Robyn’s suicide attempt and feelings would most likely make so sense to anyone who knew her because as Jonice explains “the Robyn that everyone else knew and loved was not the real Robyn… She was essentially a time bomb, set to explode periodically”.

Robyn was luckily found by her sister who happened to drop by that day…but many who feel and suffer the way that Robyn did are not so lucky….”they don’t get to share or understand their pain, and they don’t get to explain their final moments to anyone.”  They also never really get to know, love or understand their real feelings or true self.

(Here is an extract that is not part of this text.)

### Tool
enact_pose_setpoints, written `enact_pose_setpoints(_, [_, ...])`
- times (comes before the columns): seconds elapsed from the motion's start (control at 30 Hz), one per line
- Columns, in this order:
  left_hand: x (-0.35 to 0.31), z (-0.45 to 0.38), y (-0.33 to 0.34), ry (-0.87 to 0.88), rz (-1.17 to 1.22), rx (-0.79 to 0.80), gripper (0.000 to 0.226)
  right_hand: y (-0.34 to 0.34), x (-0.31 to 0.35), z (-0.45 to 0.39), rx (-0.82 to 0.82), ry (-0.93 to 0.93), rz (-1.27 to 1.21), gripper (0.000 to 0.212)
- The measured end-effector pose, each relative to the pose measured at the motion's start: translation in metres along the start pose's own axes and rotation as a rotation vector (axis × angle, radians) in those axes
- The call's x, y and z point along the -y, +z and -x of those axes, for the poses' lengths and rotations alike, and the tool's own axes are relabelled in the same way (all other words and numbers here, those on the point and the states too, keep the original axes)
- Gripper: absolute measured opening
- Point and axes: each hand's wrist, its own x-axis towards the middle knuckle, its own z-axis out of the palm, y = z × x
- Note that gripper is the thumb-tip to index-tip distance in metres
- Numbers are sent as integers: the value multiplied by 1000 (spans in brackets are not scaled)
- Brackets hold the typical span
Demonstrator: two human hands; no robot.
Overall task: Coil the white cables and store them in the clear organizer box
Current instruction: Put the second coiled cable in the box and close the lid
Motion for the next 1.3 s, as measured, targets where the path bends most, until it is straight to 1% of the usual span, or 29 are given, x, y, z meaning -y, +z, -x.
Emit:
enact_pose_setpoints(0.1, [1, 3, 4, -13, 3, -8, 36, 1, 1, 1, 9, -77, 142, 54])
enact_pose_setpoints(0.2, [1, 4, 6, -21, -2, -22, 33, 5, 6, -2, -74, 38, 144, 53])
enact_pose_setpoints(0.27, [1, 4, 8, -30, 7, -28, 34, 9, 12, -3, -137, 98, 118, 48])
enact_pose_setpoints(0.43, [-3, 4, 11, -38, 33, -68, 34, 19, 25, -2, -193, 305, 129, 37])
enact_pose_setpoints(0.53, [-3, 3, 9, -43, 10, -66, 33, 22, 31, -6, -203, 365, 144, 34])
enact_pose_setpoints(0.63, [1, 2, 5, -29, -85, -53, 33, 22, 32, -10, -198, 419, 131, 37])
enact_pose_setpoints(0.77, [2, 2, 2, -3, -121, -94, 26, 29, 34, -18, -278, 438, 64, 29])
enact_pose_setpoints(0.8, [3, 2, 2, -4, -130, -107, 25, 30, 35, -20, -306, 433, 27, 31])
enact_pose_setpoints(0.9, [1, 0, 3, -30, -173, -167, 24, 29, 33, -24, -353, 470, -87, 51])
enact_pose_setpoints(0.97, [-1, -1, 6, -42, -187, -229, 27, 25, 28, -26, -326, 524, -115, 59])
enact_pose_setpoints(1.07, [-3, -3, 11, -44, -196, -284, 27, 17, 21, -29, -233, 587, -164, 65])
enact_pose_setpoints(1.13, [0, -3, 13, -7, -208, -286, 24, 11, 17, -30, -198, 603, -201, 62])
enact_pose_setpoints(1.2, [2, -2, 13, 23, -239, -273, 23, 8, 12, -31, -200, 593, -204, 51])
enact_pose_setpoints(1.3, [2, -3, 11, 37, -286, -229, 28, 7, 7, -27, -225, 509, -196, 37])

When I first read this chapter in Webb’s book last year I identified with it so strongly.  I have not ever committed suicide though often I had cherished that fantasy too.  Luckily I got a sense years into sobriety that more was going on underneath my addiction that just ‘defects of character’.  Soul sadness, soul loneliness as therapist Tara Brach points out in her book True Refuge are primary feelings that drive us when we come to mistakenly believe “there is something wrong with me”, the fatal flaw which is symptom seven in Jonice Webb’s list of effects of Childhood Emotional Neglect.

So many of us who suffer urgently need to understand it’s roots if we really are ever to recover our true sense of self which contains all kinds of feelings in response to a life which we didn’t choose and is so often influenced by all kinds of toxic, negating and restrictive influences beyond our control.

(For a full list of all 10 symptoms of Childhood Emotional Neglect please see the following post or read Jonice Webb’s book.)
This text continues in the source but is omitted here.